9.3. Pattern 3: Progressive Strictness
Start lenient, get stricter over time:
@Service
public class ProgressiveEvaluation {
public void evaluateWithProgress(Path workspace, int iteration) {
VotingStrategy strategy = switch(iteration) {
case 1 -> new MajorityVotingStrategy(); // Lenient (iteration 1)
case 2 -> new AverageVotingStrategy(); // Moderate (iteration 2)
case 3 -> new WeightedAverageStrategy(); // Stricter (iteration 3)
default -> new ConsensusStrategy(); // Strictest (final)
};
Jury jury = Juries.builder()
.addJudge("build", new BuildSuccessJudge())
.addJudge("quality", new CorrectnessJudge(chatClient))

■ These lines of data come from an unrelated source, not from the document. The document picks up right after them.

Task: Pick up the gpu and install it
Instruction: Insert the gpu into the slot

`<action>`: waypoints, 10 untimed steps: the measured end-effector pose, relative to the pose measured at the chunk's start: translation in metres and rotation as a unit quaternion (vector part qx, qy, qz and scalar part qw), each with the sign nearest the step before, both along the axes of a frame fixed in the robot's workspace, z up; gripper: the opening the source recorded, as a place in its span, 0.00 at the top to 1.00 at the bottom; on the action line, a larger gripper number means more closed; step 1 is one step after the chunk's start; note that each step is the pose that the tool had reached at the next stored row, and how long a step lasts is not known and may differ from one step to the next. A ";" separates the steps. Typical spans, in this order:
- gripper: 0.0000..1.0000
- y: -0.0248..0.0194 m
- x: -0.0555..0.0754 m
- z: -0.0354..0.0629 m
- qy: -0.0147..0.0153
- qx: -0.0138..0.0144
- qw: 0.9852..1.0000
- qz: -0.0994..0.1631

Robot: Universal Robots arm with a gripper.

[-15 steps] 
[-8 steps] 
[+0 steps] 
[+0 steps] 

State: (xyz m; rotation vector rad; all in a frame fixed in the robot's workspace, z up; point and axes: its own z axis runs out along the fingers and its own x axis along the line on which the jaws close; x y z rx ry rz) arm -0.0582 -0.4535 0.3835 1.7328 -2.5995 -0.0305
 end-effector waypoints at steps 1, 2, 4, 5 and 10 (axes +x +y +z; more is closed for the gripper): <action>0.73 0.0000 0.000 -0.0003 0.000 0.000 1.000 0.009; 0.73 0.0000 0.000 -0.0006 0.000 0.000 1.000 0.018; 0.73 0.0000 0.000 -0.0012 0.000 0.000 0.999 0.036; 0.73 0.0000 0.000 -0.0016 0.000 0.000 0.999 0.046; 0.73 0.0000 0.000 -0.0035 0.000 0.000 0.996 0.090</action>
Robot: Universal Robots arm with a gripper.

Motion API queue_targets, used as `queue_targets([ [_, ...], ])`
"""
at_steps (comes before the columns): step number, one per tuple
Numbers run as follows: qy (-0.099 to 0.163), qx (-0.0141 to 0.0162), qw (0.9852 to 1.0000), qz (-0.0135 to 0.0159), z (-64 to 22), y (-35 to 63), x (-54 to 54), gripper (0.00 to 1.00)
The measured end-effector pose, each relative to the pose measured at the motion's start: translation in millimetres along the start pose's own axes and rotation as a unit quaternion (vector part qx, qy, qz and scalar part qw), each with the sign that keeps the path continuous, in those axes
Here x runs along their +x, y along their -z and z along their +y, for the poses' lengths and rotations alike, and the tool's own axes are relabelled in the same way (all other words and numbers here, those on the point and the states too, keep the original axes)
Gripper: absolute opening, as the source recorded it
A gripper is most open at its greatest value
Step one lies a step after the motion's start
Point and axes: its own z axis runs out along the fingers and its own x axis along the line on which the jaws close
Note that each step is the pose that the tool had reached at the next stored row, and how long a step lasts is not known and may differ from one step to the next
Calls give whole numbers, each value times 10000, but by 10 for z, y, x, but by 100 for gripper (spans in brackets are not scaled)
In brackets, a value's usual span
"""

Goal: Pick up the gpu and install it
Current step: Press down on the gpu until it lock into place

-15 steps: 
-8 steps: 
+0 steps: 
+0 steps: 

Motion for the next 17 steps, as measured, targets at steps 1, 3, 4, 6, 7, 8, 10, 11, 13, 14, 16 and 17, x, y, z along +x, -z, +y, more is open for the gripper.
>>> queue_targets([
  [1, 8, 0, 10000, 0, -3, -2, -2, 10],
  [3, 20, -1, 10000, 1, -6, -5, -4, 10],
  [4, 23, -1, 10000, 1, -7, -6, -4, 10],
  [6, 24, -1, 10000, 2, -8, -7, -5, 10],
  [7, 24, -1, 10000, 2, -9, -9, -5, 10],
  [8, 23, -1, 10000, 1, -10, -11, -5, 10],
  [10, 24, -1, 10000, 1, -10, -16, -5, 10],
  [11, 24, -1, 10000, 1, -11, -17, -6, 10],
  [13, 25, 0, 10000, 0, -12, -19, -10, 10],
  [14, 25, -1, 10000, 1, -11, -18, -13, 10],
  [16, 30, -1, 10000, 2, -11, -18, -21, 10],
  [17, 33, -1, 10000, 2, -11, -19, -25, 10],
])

.addJudge("security", AgentJudge.securityAudit(agentClient))
.votingStrategy(strategy)
.build();
AgentClientResponse response = agentClientBuilder
.goal("Improve code quality")
.advisors(JuryAdvisor.builder()
.jury(jury)
.build())
.call();
}
}
9.4. Pattern 4: Dynamic Weight Adjustment
Adjust weights based on context:
@Service
public class DynamicWeightEvaluation {
public Verdict evaluate(Path workspace, Environment env) {
// Production: security critical (70%)
// Development: speed critical (30%)
double securityWeight = env == Environment.PRODUCTION ? 0.7 : 0.3;
double speedWeight = 1.0 - securityWeight;
Jury jury = Juries.builder()
.addJudge("security", AgentJudge.securityAudit(agentClient), securityWeight)
.addJudge("speed", new CommandJudge("time npm test"), speedWeight)
.votingStrategy(new WeightedAverageStrategy())
.build();
return jury.vote(JudgmentContext.builder()
.goal("Deploy application")
.workspace(workspace)
.build());
}
}
10. Best Practices
10.1. 1. Match Strategy to Use Case
// ✅ Good: Security → Consensus
new ConsensusStrategy()
// ✅ Good: Quality → Weighted Average
new WeightedAverageStrategy()
// ✅ Good: Multiple LLMs → Median
new MedianVotingStrategy()
// ❌ Poor: Security → Average (too lenient)
new AverageVotingStrategy()
10.2. 2. Handle Edge Cases
// Configure policies for robustness
VotingStrategy robust = new MajorityVotingStrategy(
TiePolicy.FAIL, // Conservative on ties
ErrorPolicy.TREAT_AS_FAIL // Conservative on errors
);
VotingStrategy optimistic = new MajorityVotingStrategy(
TiePolicy.PASS, // Optimistic on ties
ErrorPolicy.IGNORE // Ignore errors
);
10.3. 3. Document Weight Rationale
Jury jury = Juries.builder()
// Critical: Must compile (40%)
.addJudge("compile", BuildSuccessJudge.maven("compile"), 0.4)
// Critical: Tests must pass (40%)
.addJudge("tests", BuildSuccessJudge.maven("test"), 0.4)
// Nice-to-have: Documentation exists (20%)
.addJudge("docs", new FileExistsJudge("README.md"), 0.2)
.votingStrategy(new WeightedAverageStrategy())
.build();
10.4. 4. Log Detailed Reasoning
Verdict verdict = jury.vote(context);
logger.info("Voting Strategy: {}", jury.getVotingStrategy().getName());
logger.info("Aggregated: {}", verdict.aggregated().reasoning());
logger.info("Individual judgments:");
verdict.individual().forEach(j -> {
logger.info(" - Judge: {} → {} (score: {})",
j.metadata().get("judge_name"),
j.status(),
j.score());
});
11. Next Steps
-
Jury Overview: Ensemble evaluation pattern
-
JudgeAdvisor: Integration with AgentClient
-
LLM Judges: AI-powered evaluation
-
Agent as Judge: Agent evaluating agent
12. Further Reading
-
Judge API Overview - Complete Judge API documentation
-
Your First Judge - Practical introduction
Voting strategies provide flexible aggregation logic for combining multiple judge opinions. Choose the strategy that matches your evaluation requirements for optimal results.